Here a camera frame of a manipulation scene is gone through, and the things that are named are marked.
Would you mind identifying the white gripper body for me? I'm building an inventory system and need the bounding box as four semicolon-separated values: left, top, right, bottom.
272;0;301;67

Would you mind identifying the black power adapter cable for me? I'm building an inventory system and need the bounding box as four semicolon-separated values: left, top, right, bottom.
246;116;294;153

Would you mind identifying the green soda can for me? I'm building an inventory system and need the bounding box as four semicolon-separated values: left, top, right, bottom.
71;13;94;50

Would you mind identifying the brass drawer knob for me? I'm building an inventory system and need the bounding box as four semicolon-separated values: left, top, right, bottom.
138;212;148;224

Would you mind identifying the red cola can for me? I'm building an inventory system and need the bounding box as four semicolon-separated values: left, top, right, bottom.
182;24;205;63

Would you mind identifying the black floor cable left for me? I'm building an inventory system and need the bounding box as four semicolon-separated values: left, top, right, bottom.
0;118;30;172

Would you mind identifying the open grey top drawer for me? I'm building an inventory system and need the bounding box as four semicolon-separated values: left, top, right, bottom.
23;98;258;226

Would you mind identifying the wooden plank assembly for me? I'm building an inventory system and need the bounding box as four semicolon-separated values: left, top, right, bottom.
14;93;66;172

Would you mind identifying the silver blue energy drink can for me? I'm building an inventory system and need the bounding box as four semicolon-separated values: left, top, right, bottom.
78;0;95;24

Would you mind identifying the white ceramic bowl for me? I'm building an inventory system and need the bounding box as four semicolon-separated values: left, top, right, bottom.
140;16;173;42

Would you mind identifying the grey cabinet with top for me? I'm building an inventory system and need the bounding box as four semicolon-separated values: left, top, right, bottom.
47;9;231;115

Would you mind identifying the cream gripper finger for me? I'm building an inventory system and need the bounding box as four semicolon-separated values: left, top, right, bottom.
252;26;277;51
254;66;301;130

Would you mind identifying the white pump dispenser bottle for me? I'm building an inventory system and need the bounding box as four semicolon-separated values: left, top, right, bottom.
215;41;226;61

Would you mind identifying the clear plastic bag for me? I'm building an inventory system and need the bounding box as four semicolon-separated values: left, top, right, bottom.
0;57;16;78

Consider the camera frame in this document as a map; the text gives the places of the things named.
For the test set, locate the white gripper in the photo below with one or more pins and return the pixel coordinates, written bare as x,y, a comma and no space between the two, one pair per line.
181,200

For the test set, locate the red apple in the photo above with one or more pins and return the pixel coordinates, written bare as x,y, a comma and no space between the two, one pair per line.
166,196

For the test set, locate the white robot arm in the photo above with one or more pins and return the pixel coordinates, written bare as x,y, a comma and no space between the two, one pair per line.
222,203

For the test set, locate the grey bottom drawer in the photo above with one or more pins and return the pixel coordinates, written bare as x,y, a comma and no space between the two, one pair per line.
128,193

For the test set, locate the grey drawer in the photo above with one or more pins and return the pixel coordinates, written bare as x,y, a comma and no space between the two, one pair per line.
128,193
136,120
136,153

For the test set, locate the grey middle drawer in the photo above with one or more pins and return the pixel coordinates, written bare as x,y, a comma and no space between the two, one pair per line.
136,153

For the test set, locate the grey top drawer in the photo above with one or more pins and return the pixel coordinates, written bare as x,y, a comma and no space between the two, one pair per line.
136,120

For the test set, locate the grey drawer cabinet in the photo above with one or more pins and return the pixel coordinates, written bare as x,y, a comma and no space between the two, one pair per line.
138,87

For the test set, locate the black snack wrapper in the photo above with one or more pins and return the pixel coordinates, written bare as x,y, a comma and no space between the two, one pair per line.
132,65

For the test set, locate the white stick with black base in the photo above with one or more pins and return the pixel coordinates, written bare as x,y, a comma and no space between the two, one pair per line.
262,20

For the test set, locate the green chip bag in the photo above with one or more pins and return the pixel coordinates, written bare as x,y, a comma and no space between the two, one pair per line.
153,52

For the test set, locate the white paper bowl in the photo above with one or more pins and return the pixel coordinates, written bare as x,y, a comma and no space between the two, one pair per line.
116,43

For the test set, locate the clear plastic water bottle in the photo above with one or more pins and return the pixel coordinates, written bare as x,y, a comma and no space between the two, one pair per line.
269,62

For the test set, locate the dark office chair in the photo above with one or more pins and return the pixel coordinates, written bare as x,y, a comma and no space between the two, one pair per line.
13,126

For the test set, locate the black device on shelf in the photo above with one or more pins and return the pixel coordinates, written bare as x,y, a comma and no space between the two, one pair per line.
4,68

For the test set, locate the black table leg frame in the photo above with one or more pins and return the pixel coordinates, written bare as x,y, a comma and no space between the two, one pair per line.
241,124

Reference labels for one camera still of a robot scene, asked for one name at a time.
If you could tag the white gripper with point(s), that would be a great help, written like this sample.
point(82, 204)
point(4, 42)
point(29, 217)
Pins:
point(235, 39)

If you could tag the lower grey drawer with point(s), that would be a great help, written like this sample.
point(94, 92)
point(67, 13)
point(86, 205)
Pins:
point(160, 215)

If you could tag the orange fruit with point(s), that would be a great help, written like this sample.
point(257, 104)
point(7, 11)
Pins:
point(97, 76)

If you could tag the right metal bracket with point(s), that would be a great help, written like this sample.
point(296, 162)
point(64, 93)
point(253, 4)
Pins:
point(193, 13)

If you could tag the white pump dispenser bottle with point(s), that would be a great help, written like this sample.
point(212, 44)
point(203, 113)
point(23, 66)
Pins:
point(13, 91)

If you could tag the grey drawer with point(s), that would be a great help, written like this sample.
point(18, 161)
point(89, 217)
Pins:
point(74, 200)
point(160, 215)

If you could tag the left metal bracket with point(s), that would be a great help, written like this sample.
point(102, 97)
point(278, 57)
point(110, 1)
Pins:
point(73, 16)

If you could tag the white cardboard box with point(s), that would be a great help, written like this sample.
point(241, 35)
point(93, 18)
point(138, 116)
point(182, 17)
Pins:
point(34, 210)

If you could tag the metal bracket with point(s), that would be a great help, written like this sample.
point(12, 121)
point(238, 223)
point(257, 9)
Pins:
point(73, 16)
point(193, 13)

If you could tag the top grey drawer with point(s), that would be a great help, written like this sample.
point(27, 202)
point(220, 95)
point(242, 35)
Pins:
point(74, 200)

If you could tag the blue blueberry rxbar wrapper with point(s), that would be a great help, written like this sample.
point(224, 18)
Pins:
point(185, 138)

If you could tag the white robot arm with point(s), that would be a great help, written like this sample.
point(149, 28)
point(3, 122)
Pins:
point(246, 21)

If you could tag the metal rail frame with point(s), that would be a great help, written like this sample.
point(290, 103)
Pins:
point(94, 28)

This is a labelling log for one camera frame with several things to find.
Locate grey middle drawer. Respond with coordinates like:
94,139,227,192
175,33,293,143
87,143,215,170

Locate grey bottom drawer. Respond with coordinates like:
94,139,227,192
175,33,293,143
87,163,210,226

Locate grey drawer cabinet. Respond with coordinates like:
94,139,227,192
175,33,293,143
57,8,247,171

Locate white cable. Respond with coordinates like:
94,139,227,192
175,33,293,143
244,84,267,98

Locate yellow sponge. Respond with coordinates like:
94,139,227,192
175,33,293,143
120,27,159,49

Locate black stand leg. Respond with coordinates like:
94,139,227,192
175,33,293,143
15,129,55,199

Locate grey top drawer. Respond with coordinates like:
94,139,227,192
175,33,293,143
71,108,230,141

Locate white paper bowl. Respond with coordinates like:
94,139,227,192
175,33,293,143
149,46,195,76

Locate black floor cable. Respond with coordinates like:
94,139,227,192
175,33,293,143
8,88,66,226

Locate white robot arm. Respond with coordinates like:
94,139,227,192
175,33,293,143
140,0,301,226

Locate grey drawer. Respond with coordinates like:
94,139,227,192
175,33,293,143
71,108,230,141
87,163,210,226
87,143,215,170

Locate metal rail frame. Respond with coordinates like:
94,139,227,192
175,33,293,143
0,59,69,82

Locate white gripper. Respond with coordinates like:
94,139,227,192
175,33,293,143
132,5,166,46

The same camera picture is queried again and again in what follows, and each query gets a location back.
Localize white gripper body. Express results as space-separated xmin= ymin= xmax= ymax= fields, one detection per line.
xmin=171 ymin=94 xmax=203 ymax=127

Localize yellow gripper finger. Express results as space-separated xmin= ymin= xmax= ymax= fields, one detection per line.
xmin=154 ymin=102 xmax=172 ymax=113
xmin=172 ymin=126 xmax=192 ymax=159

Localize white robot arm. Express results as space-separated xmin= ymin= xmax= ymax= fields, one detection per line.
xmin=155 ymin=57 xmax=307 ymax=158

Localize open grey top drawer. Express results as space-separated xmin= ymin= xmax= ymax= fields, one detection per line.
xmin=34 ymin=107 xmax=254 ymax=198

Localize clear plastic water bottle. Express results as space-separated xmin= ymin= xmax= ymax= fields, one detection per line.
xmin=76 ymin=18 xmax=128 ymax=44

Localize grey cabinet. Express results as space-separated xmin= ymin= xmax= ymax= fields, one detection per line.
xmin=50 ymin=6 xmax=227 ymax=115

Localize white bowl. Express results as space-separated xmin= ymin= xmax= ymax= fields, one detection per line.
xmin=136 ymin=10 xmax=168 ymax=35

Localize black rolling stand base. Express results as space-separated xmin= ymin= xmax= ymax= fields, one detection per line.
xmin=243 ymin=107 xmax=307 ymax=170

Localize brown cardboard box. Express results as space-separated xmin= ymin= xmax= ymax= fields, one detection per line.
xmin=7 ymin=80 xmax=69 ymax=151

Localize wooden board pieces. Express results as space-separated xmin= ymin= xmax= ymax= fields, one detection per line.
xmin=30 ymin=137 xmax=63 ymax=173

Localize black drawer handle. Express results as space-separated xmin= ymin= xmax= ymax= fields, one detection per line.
++++++++
§ EXERCISE GOAL
The number of lines in the listing above that contain "bracket" is all that should be stated.

§ TASK RESULT
3